§ **TASK PROMPT**
Return the following from the records below: each line, word for word, starting with the line that contains "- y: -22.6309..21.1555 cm" and going on through the line that contains "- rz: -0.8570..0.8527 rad", with nothing outside that range.

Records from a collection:

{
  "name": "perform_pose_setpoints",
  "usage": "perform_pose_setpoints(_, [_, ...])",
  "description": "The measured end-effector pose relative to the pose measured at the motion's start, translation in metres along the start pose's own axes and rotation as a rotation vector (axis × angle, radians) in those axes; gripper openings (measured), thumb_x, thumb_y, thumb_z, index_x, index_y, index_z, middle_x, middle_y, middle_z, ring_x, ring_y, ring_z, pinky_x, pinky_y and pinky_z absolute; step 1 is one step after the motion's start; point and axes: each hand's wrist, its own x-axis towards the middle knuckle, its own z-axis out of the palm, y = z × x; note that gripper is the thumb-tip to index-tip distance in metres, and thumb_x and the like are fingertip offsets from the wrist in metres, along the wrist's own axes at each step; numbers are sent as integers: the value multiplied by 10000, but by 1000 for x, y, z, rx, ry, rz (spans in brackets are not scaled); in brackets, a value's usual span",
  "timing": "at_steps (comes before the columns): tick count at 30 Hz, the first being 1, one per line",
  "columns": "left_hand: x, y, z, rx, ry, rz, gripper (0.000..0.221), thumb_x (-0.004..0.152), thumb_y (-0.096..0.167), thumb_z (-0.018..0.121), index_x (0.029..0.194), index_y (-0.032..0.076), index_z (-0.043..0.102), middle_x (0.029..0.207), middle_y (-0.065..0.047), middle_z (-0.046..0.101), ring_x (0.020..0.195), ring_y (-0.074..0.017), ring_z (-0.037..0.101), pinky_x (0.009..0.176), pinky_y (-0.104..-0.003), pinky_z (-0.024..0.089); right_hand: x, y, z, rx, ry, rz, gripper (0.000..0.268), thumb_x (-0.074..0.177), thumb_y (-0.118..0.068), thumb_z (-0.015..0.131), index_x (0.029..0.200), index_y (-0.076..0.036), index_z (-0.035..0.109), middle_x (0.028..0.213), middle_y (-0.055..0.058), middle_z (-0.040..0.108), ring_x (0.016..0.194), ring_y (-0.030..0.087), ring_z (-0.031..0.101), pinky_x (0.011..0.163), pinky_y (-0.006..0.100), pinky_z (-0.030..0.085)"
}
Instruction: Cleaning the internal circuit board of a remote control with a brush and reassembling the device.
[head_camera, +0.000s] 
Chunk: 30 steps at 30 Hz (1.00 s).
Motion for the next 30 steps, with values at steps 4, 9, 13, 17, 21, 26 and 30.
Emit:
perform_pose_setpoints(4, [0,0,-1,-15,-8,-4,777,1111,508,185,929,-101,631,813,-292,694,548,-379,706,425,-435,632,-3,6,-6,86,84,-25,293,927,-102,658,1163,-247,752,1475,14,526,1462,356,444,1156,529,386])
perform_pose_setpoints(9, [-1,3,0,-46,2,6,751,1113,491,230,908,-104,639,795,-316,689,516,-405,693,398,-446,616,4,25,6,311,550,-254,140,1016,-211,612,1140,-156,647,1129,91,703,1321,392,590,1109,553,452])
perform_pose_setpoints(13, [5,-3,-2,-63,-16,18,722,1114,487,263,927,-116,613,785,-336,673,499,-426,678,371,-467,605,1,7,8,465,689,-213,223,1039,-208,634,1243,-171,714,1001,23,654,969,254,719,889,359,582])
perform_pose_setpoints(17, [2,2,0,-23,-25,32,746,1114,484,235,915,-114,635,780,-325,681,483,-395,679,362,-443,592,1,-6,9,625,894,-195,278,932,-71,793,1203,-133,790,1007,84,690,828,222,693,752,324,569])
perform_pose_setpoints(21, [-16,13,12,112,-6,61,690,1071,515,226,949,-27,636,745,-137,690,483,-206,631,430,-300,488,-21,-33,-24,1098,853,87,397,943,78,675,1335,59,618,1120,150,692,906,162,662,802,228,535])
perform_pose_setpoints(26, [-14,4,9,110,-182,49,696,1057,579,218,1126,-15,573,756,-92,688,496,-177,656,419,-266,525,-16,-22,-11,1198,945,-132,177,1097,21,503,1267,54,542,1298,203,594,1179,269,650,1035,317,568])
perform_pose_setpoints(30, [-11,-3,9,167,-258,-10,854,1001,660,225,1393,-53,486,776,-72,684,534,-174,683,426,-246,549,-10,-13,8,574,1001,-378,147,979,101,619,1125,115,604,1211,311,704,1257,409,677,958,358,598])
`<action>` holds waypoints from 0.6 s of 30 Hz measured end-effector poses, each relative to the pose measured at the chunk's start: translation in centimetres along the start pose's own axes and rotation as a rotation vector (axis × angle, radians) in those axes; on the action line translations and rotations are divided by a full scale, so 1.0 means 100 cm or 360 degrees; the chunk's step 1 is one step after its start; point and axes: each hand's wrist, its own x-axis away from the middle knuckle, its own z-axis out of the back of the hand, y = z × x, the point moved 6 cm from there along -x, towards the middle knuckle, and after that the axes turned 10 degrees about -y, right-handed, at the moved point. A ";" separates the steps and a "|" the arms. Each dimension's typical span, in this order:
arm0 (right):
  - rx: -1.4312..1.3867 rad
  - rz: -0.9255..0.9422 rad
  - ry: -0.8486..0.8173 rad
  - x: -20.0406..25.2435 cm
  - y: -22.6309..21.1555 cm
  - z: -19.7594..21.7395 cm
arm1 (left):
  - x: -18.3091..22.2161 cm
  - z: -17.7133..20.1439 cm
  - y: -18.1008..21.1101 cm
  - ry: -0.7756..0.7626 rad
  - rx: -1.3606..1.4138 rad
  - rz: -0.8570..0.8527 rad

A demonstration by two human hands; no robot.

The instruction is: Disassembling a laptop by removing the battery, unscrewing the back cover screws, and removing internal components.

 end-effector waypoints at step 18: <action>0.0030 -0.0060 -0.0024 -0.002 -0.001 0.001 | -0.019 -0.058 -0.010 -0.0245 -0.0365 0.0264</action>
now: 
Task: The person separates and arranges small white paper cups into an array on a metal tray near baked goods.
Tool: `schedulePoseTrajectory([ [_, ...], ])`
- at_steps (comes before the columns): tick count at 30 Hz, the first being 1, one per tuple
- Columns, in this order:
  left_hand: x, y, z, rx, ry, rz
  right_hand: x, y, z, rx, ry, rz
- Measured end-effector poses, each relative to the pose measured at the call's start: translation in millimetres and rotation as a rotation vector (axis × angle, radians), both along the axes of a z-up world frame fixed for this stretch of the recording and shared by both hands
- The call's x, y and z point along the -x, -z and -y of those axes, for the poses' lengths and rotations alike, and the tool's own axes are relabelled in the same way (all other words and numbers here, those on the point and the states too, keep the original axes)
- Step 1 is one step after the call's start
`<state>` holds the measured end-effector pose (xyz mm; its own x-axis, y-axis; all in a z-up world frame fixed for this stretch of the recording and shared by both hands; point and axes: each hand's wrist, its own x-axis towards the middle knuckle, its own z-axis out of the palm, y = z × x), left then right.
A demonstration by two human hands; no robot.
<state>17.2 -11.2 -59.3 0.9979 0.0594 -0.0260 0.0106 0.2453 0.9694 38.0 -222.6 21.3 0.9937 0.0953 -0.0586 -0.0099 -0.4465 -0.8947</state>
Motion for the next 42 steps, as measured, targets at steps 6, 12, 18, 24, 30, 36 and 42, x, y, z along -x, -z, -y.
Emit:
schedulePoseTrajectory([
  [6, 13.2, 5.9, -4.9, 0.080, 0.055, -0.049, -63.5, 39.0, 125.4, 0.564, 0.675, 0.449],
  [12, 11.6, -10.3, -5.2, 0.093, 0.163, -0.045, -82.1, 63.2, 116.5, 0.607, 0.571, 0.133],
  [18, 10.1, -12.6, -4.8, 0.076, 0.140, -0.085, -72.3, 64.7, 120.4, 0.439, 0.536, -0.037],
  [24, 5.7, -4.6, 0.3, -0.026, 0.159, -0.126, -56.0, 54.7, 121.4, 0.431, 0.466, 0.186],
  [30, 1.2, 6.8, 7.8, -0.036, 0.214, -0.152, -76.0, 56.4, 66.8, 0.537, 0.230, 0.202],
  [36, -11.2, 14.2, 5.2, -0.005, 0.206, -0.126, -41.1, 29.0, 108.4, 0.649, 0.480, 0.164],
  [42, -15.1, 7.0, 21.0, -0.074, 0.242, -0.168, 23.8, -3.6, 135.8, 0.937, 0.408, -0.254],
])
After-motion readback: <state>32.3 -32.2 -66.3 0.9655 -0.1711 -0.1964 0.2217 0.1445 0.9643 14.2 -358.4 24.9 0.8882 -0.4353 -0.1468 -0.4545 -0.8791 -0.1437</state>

§ **OUTPUT FOR THIS TASK**
  - y: -22.6309..21.1555 cm
  - z: -19.7594..21.7395 cm
arm1 (left):
  - x: -18.3091..22.2161 cm
  - z: -17.7133..20.1439 cm
  - y: -18.1008..21.1101 cm
  - ry: -0.7756..0.7626 rad
  - rx: -1.3606..1.4138 rad
  - rz: -0.8570..0.8527 rad

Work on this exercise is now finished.